View Full Version : Is Medication Really the Only Way?


yoursupergirl
11-16-11, 04:08 PM
So I've been diagnosed with ADHD-I for a relatively short amount of time (since April/May 2011) and so far the only medication I've tried is Vyvance. I was basically ambushed by my mother and dragged into the clinic, diagnosed, and then told to take the damn medicine because that's what diagnosing is, which my mother tactfully failed to tell me. But anyways.

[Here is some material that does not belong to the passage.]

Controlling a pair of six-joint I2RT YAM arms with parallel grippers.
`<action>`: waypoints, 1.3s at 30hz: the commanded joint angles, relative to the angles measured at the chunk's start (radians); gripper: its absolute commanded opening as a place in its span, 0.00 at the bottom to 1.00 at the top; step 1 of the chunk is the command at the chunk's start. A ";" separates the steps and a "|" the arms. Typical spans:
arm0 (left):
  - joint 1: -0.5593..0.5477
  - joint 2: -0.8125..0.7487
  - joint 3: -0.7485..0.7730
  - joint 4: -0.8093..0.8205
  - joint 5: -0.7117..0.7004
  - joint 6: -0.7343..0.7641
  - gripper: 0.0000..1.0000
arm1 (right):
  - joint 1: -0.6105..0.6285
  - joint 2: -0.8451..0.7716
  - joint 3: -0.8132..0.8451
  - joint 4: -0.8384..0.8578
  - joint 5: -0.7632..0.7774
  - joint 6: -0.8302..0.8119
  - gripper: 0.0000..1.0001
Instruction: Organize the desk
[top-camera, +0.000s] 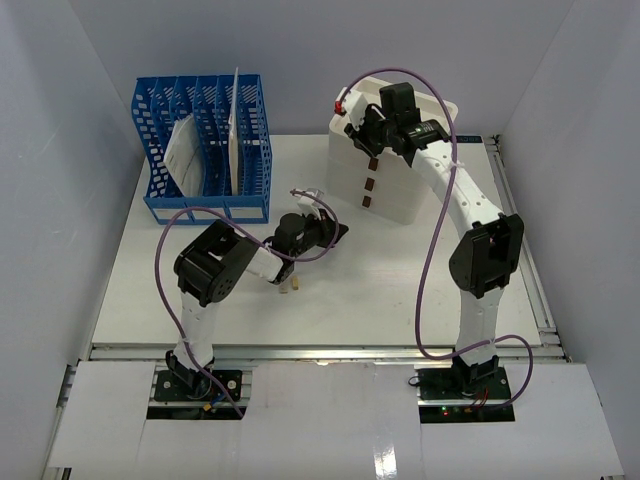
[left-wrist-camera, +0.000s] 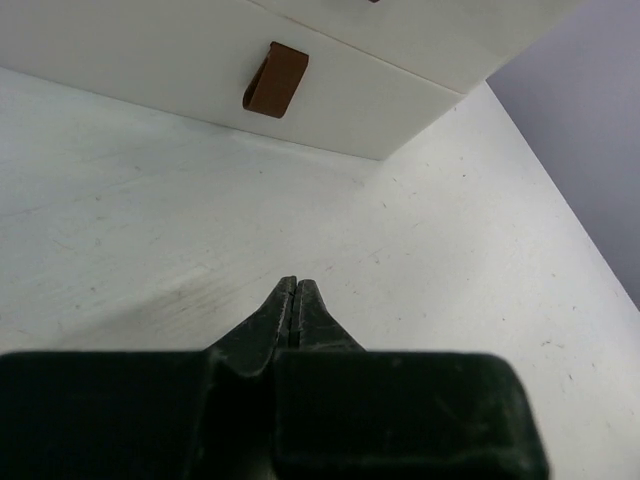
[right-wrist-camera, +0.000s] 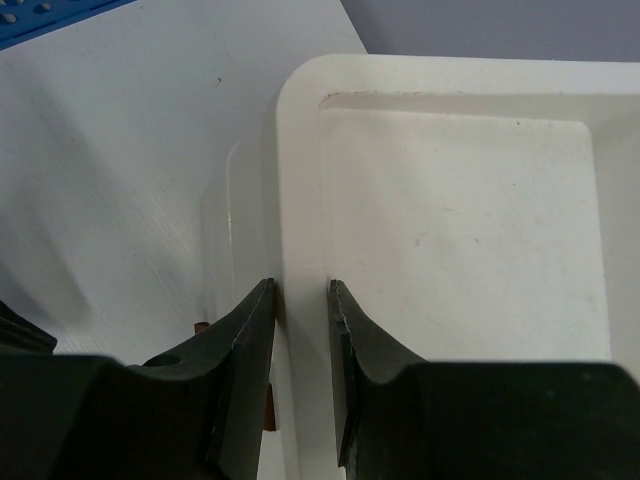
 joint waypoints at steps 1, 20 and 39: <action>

So I've been taking 40mg of Vyvance for like 6 months. Even with this relatively small amount, I've experienced rampant side effects (lost almost 20 lbs in 5-6 months, extreme loss of appetite, dry mouth, etc.) but most of these are no longer a problem. I don't really worry that much about them, I'm still a relatively healthy weight, etc.

My problem?

I've actually noticed that when I take ADHD medication, there's a big but not-so-positive difference in my behavior.

For example.

1. My general social tendencies --- When I'm off the meds, people seem to enjoy being around me. They like to hear my stories, they don't really mind the shortcomings that come with the ADHD. It feels natural. When I'm on the meds? They say that they prefer me off the meds because they miss what is authentically "me" about me.
2. My schoolwork --- Although my ADHD meds help me stay focused on one thing at a time, it's even harder to get to doing that thing in the first place because boring tasks are even more boring-looking. When I'm off, I can read books with ease like I always used to and generally do my work once I've forced myself to sit down and do them. Not so with meds.
3. My overall outlook on my future & life --- Life sucks on ADHD meds. I look at everything I have to do and feel helpless and lost because it all seems so much bigger when I'm on the stimulants. Everything seems too hard. When I'm off, however, I feel like I can really do it and get my act together and enjoy my future. Things are joyless on the meds.

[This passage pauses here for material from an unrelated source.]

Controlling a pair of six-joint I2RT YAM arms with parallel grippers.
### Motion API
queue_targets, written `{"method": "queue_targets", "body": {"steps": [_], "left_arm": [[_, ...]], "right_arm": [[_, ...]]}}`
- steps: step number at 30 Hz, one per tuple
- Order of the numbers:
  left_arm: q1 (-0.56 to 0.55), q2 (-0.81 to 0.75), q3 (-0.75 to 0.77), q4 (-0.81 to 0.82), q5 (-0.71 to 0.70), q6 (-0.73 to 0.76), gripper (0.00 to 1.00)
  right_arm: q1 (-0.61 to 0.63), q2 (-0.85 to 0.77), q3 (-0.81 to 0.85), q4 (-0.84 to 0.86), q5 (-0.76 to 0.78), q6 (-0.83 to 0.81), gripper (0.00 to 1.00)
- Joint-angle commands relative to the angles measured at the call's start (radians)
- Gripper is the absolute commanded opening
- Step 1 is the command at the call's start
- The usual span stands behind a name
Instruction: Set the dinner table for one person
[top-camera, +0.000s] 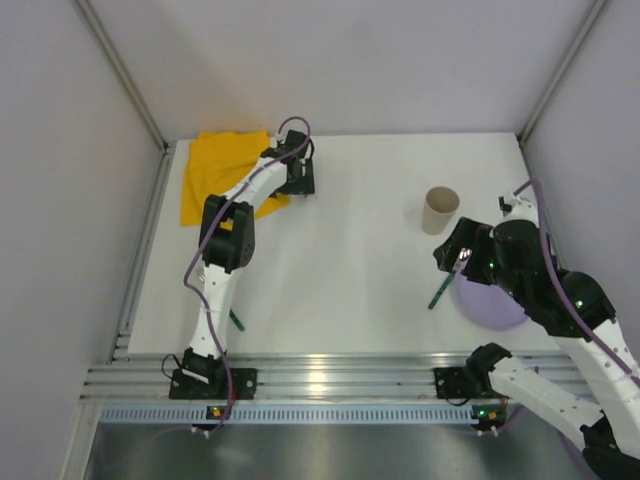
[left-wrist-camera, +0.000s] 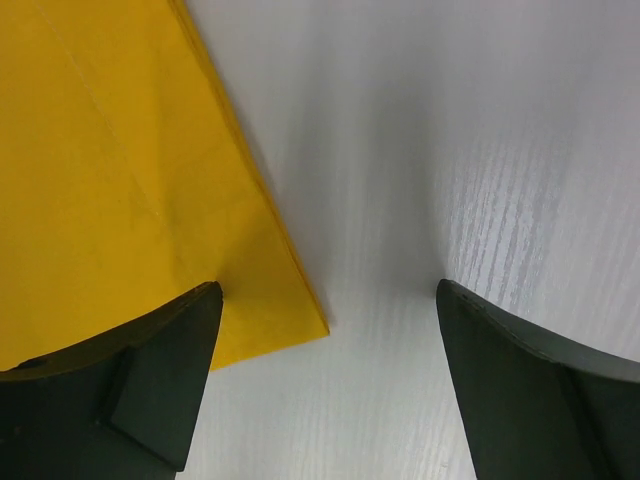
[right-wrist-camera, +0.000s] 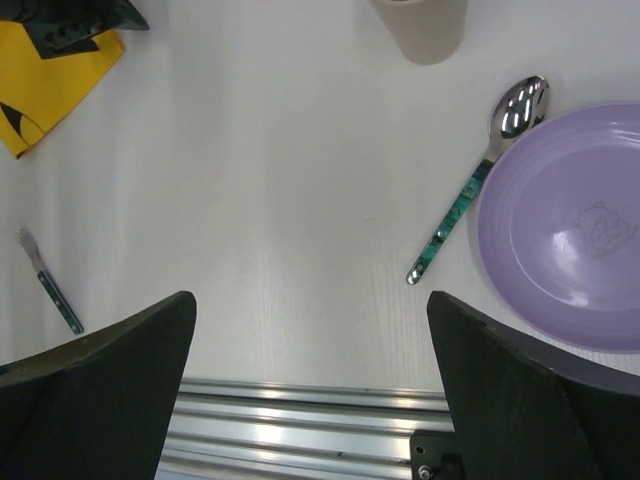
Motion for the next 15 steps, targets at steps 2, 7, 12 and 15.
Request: {"method": "queue_targets", "body": {"steps": [2,7,12,15], "left_arm": [[0.030,0.039,0.026,-0.022,-0.076,0.058,0.90],[0.081,0.047,-0.011,-0.039,-0.057,0.018,0.69],[0.105,0.045,-0.063,-0.029,-0.039,-0.013,0.54],[0.113,0.051,-0.070,-0.028,-0.011,-0.019,0.34]], "right_arm": [[0.009,0.071,0.025,0.064,0.013,0.002,1.00],[0.009,0.177,0.034,0.122,-0.016,-0.018,1.00],[0.009,0.267,0.051,0.161,-0.050,-0.038,1.00],[0.009,0.295,0.066,0.159,-0.062,-0.052,1.00]]}}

My mom wants me to take the meds through high school, but to be honest, they're just making everything worse and seem pointless. I know that people are just going to tell me to switch meds, but to be honest, I don't think other meds will help, and I just know that having to adjust to new meds at such a crucial time in my education is a really dumb idea. I'm graduating high school in less than a year, and somehow, despite the meds, I'm still on the right track for the most part.

My questions is: have any of you found ways to manage yourselves without medication? And have any of you had similar experiences of being ambushed by your parents to take medication?

pechemignonne
11-16-11, 05:15 PM
So I've been diagnosed with ADHD-I for a relatively short amount of time (since April/May 2011) and so far the only medication I've tried is Vyvance. I was basically ambushed by my mother and dragged into the clinic, diagnosed, and then told to take the damn medicine because that's what diagnosing is, which my mother tactfully failed to tell me. But anyways.
That is not cool.

And she is wrong, that is not what diagnosing is. Diagnosing is finding out why you have the problems you are having. Then you decide on a course of treatment, which may or may not include medication.

A few things:

First, I'm not sure I understand how you were diagnosed. From what you describe, you went into a clinic and someone diagnosed you on the spot? If that's what happened, you may not have gotten a thorough and accurate diagnosis. Generally speaking, diagnosing ADHD takes more than one short meeting. Could you describe the diagnosing process in more detail? What kind of symptoms did you have, and what kind of questions did they ask?

Two: The medication you are taking should be having the opposite effect than the effect that you describe. It should make social situations, homework, and other things easier, not harder. So you may just be on the wrong medication.

Three: Is medication the only treatment you are getting for your ADHD? Did you see a counsellor, or an education specialist or anything?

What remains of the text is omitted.